Your task is to output all the records below, word for word.

Data supplied >>
━━━━━━━━━━━━━━━━━━━━━━━━━━━━━━

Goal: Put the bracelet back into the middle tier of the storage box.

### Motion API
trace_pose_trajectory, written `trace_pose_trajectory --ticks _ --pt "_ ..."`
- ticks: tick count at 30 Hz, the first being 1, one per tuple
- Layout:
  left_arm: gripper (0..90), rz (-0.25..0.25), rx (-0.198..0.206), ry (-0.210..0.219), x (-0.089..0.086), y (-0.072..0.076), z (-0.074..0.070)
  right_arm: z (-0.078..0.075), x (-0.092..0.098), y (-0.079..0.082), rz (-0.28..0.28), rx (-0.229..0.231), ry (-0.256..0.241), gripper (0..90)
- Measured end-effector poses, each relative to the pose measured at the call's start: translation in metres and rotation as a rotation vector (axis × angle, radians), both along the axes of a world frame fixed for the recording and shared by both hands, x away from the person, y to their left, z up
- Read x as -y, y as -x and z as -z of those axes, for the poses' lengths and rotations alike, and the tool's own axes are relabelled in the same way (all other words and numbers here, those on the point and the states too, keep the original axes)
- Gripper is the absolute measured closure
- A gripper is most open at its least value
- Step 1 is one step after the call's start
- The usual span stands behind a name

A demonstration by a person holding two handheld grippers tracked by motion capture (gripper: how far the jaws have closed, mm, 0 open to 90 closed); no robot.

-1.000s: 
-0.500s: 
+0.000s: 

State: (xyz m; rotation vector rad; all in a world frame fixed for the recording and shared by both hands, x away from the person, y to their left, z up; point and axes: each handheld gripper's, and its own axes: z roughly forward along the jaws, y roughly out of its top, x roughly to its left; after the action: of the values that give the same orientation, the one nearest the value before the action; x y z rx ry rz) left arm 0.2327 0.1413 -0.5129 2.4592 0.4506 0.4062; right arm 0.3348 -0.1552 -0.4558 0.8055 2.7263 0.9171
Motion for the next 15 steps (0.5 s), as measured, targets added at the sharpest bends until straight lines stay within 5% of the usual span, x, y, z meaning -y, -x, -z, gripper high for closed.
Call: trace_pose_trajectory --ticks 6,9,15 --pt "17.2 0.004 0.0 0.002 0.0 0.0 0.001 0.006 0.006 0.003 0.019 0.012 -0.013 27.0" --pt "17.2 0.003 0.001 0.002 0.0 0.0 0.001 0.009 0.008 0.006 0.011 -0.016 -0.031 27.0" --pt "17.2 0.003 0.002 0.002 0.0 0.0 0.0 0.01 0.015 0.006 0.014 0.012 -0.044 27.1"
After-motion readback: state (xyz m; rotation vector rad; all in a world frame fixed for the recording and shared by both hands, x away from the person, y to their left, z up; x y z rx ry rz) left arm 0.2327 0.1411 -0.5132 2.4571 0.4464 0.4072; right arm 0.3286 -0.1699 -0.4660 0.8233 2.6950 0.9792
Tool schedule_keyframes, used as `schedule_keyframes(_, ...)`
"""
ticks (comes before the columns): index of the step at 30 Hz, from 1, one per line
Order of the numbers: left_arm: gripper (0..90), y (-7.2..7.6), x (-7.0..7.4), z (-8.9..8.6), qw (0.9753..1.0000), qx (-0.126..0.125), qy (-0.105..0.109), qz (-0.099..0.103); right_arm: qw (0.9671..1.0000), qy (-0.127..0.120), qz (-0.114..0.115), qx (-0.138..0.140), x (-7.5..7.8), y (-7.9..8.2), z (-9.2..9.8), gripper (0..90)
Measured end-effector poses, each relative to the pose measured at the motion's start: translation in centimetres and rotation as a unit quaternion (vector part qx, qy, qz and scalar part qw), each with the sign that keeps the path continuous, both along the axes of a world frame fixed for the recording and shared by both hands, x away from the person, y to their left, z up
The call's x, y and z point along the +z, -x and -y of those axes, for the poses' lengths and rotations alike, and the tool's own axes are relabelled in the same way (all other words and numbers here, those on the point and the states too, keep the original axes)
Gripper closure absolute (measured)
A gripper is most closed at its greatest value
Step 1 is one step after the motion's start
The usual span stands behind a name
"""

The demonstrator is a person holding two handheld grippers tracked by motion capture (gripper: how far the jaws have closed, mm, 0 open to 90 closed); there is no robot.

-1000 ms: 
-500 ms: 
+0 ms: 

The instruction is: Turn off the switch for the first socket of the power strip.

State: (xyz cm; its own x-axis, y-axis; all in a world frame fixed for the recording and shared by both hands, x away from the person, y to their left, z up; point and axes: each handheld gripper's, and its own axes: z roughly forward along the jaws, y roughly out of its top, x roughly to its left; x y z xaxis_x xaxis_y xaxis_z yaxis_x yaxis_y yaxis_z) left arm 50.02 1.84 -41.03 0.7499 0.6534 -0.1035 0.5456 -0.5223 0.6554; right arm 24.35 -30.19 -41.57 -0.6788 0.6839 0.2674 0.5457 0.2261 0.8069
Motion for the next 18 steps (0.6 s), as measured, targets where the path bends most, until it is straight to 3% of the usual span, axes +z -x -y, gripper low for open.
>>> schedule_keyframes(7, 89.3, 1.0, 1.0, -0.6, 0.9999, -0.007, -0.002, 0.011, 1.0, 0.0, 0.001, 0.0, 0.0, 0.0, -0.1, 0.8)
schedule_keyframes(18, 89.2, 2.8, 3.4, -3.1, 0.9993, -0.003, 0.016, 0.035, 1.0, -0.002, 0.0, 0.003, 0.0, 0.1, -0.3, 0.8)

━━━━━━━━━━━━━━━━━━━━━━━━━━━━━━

Response >>
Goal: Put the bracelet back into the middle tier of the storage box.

### Motion API
trace_pose_trajectory, written `trace_pose_trajectory --ticks _ --pt "_ ..."`
- ticks: tick count at 30 Hz, the first being 1, one per tuple
- Layout:
  left_arm: gripper (0..90), rz (-0.25..0.25), rx (-0.198..0.206), ry (-0.210..0.219), x (-0.089..0.086), y (-0.072..0.076), z (-0.074..0.070)
  right_arm: z (-0.078..0.075), x (-0.092..0.098), y (-0.079..0.082), rz (-0.28..0.28), rx (-0.229..0.231), ry (-0.256..0.241), gripper (0..90)
- Measured end-effector poses, each relative to the pose measured at the call's start: translation in metres and rotation as a rotation vector (axis × angle, radians), both along the axes of a world frame fixed for the recording and shared by both hands, x away from the person, y to their left, z up
- Read x as -y, y as -x and z as -z of those axes, for the poses' lengths and rotations alike, and the tool's own axes are relabelled in the same way (all other words and numbers here, those on the point and the states too, keep the original axes)
- Gripper is the absolute measured closure
- A gripper is most open at its least value
- Step 1 is one step after the call's start
- The usual span stands behind a name

A demonstration by a person holding two handheld grippers tracked by motion capture (gripper: how far the jaws have closed, mm, 0 open to 90 closed); no robot.

-1.000s: 
-0.500s: 
+0.000s: 

State: (xyz m; rotation vector rad; all in a world frame fixed for the recording and shared by both hands, x away from the person, y to their left, z up; point and axes: each handheld gripper's, and its own axes: z roughly forward along the jaws, y roughly out of its top, x roughly to its left; after the action: of the values that give the same orientation, the one nearest the value before the action; x y z rx ry rz) left arm 0.2327 0.1413 -0.5129 2.4592 0.4506 0.4062; right arm 0.3348 -0.1552 -0.4558 0.8055 2.7263 0.9171
Motion for the next 15 steps (0.5 s), as measured, targets added at the sharpest bends until straight lines stay within 5% of the usual span, x, y, z meaning -y, -x, -z, gripper high for closed.
Call: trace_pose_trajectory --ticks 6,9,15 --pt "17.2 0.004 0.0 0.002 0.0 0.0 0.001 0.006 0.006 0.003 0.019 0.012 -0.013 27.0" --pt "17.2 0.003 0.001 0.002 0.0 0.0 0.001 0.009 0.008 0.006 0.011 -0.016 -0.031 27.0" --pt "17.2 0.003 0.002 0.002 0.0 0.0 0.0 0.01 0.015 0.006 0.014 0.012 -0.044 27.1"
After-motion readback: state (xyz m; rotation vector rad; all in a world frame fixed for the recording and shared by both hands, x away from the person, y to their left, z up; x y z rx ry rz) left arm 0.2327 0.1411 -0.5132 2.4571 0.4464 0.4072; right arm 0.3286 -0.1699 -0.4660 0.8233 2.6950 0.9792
Tool schedule_keyframes, used as `schedule_keyframes(_, ...)`
"""
ticks (comes before the columns): index of the step at 30 Hz, from 1, one per line
Order of the numbers: left_arm: gripper (0..90), y (-7.2..7.6), x (-7.0..7.4), z (-8.9..8.6), qw (0.9753..1.0000), qx (-0.126..0.125), qy (-0.105..0.109), qz (-0.099..0.103); right_arm: qw (0.9671..1.0000), qy (-0.127..0.120), qz (-0.114..0.115), qx (-0.138..0.140), x (-7.5..7.8), y (-7.9..8.2), z (-9.2..9.8), gripper (0..90)
Measured end-effector poses, each relative to the pose measured at the motion's start: translation in centimetres and rotation as a unit quaternion (vector part qx, qy, qz and scalar part qw), each with the sign that keeps the path continuous, both along the axes of a world frame fixed for the recording and shared by both hands, x away from the person, y to their left, z up
The call's x, y and z point along the +z, -x and -y of those axes, for the poses' lengths and rotations alike, and the tool's own axes are relabelled in the same way (all other words and numbers here, those on the point and the states too, keep the original axes)
Gripper closure absolute (measured)
A gripper is most closed at its greatest value
Step 1 is one step after the motion's start
The usual span stands behind a name
"""

The demonstrator is a person holding two handheld grippers tracked by motion capture (gripper: how far the jaws have closed, mm, 0 open to 90 closed); there is no robot.

-1000 ms: 
-500 ms: 
+0 ms: 

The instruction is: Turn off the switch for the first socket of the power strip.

State: (xyz cm; its own x-axis, y-axis; all in a world frame fixed for the recording and shared by both hands, x away from the person, y to their left, z up; point and axes: each handheld gripper's, and its own axes: z roughly forward along the jaws, y roughly out of its top, x roughly to its left; x y z xaxis_x xaxis_y xaxis_z yaxis_x yaxis_y yaxis_z) left arm 50.02 1.84 -41.03 0.7499 0.6534 -0.1035 0.5456 -0.5223 0.6554; right arm 24.35 -30.19 -41.57 -0.6788 0.6839 0.2674 0.5457 0.2261 0.8069
Motion for the next 18 steps (0.6 s), as measured, targets where the path bends most, until it is straight to 3% of the usual span, axes +z -x -y, gripper low for open.
>>> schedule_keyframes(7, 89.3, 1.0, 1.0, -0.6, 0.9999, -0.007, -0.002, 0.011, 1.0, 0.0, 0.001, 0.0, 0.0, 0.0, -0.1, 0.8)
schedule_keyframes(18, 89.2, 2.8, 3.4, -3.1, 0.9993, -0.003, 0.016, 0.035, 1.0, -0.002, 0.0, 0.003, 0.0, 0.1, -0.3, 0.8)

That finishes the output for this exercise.